* _EXERCISE DESCRIPTION_:
From the first line of the material below through the line containing "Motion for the", print every line exactly as it stands, but no pictures.

* _DATA SEGMENT_:
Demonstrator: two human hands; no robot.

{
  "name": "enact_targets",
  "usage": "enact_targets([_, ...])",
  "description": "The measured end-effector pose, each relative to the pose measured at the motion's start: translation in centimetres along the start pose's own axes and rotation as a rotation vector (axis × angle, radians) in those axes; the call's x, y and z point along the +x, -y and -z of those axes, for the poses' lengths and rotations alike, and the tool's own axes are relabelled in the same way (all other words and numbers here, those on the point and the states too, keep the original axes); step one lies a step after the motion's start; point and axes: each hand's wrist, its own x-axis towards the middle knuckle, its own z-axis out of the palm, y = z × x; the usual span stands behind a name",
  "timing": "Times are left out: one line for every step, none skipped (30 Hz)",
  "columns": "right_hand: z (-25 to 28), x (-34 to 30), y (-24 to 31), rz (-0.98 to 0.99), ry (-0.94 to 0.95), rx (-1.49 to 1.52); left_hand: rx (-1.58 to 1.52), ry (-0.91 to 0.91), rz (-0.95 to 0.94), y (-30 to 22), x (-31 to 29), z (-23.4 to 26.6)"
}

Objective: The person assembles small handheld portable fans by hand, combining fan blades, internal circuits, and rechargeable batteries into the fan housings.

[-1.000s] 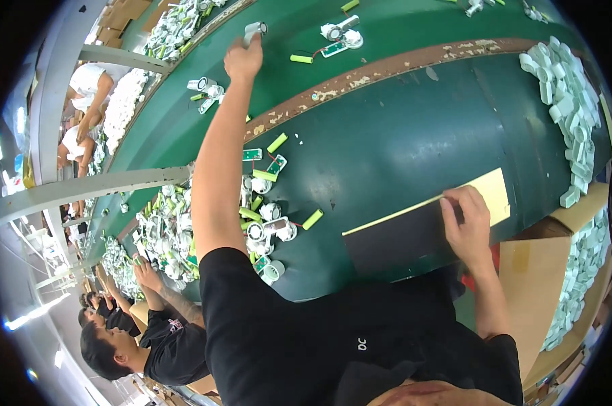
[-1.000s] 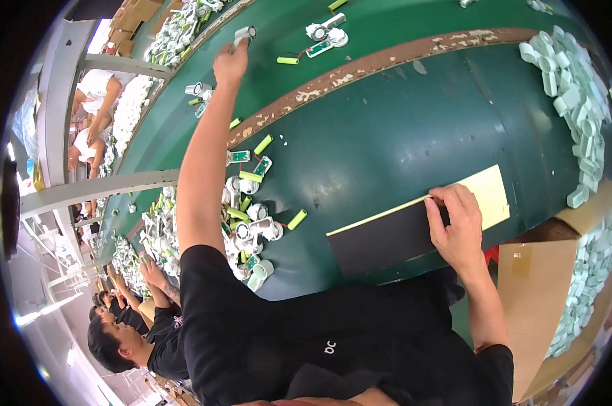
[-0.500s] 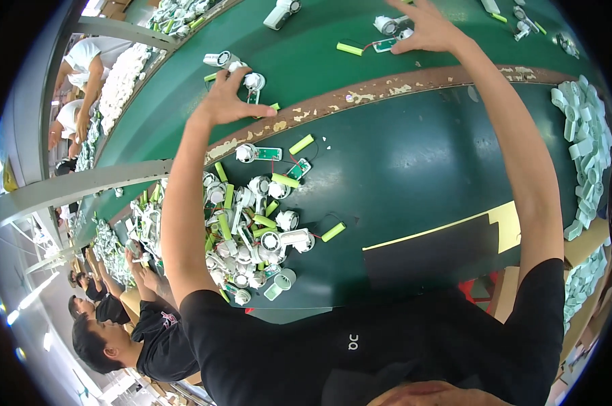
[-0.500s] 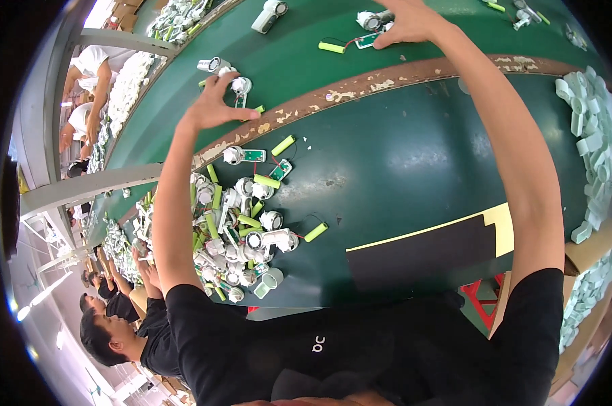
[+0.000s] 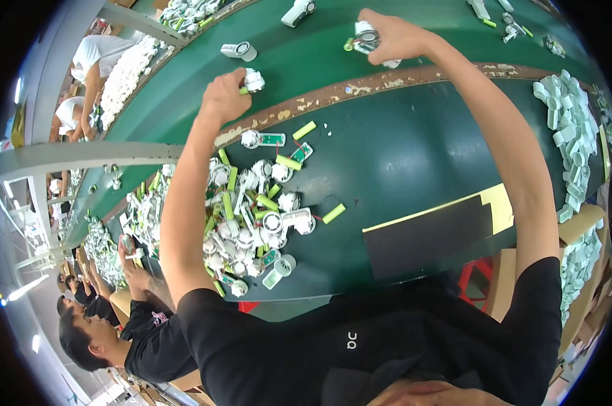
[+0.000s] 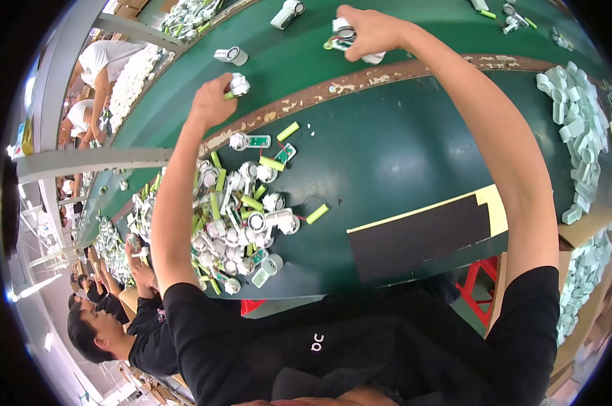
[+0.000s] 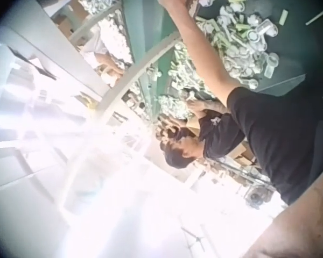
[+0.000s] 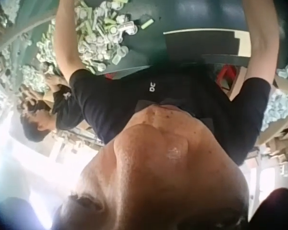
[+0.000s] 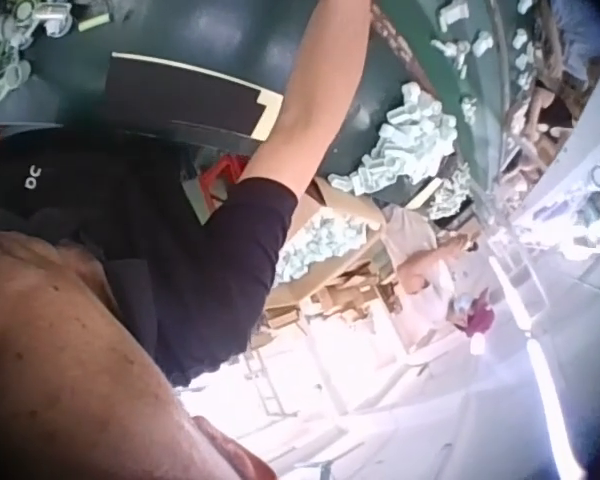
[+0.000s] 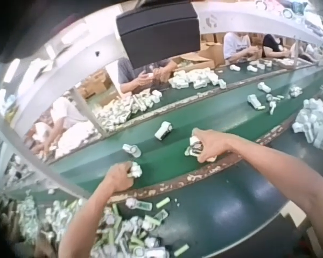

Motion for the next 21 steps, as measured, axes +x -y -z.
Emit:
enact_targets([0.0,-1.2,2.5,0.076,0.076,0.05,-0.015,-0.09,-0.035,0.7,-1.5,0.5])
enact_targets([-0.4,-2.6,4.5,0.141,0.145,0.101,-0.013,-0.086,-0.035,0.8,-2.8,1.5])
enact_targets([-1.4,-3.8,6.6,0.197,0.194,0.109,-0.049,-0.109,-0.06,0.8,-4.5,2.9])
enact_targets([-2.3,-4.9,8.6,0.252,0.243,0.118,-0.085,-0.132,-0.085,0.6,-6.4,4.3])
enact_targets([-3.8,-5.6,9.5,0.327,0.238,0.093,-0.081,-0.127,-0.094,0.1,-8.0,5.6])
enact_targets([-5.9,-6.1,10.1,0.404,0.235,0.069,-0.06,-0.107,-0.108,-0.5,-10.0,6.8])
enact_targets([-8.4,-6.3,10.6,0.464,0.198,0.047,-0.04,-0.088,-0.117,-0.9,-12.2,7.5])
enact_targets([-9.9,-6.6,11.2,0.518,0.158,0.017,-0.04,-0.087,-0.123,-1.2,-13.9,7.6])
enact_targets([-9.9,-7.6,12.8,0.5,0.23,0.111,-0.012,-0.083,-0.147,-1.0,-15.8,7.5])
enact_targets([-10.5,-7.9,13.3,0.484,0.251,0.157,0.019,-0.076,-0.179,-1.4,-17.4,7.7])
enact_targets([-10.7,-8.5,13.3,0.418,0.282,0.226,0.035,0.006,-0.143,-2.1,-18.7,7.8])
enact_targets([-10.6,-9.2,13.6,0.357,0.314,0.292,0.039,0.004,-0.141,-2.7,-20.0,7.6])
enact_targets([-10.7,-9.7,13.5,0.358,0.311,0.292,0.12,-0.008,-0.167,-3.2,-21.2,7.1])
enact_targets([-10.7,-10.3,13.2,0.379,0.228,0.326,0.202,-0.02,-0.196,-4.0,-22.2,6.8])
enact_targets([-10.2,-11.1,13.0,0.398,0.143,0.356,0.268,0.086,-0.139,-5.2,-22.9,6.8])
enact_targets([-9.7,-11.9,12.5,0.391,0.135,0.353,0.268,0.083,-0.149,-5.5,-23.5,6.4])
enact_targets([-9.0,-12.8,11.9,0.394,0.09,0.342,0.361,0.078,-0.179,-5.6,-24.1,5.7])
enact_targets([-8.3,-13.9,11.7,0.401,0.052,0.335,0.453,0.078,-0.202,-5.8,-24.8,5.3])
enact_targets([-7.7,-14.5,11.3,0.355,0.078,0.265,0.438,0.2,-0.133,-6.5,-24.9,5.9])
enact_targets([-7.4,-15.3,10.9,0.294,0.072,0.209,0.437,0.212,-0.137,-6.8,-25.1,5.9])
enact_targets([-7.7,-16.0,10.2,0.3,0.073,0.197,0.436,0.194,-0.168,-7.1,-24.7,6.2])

* _WRITTEN ANSWER_:
Demonstrator: two human hands; no robot.

{
  "name": "enact_targets",
  "usage": "enact_targets([_, ...])",
  "description": "The measured end-effector pose, each relative to the pose measured at the motion's start: translation in centimetres along the start pose's own axes and rotation as a rotation vector (axis × angle, radians) in those axes; the call's x, y and z point along the +x, -y and -z of those axes, for the poses' lengths and rotations alike, and the tool's own axes are relabelled in the same way (all other words and numbers here, those on the point and the states too, keep the original axes); step one lies a step after the motion's start; point and axes: each hand's wrist, its own x-axis towards the middle knuckle, its own z-axis out of the palm, y = z × x; the usual span stands behind a name",
  "timing": "Times are left out: one line for every step, none skipped (30 Hz)",
  "columns": "right_hand: z (-25 to 28), x (-34 to 30), y (-24 to 31), rz (-0.98 to 0.99), ry (-0.94 to 0.95), rx (-1.49 to 1.52); left_hand: rx (-1.58 to 1.52), ry (-0.91 to 0.91), rz (-0.95 to 0.94), y (-30 to 22), x (-31 to 29), z (-23.4 to 26.6)"
}

Objective: The person assembles small handheld portable fans by hand, combining fan blades, internal circuits, and rechargeable batteries into the fan housings.

[-1.000s] 
[-1.000s] 
[-0.500s] 
[-0.500s] 
[+0.000s] 
[+0.000s] 
[+0.000s] 
[+0.000s] 
[+0.000s] 
[+0.000s] 

Motion for the next 21 steps, as measured, axes +x -y -z.

The response has been given in full.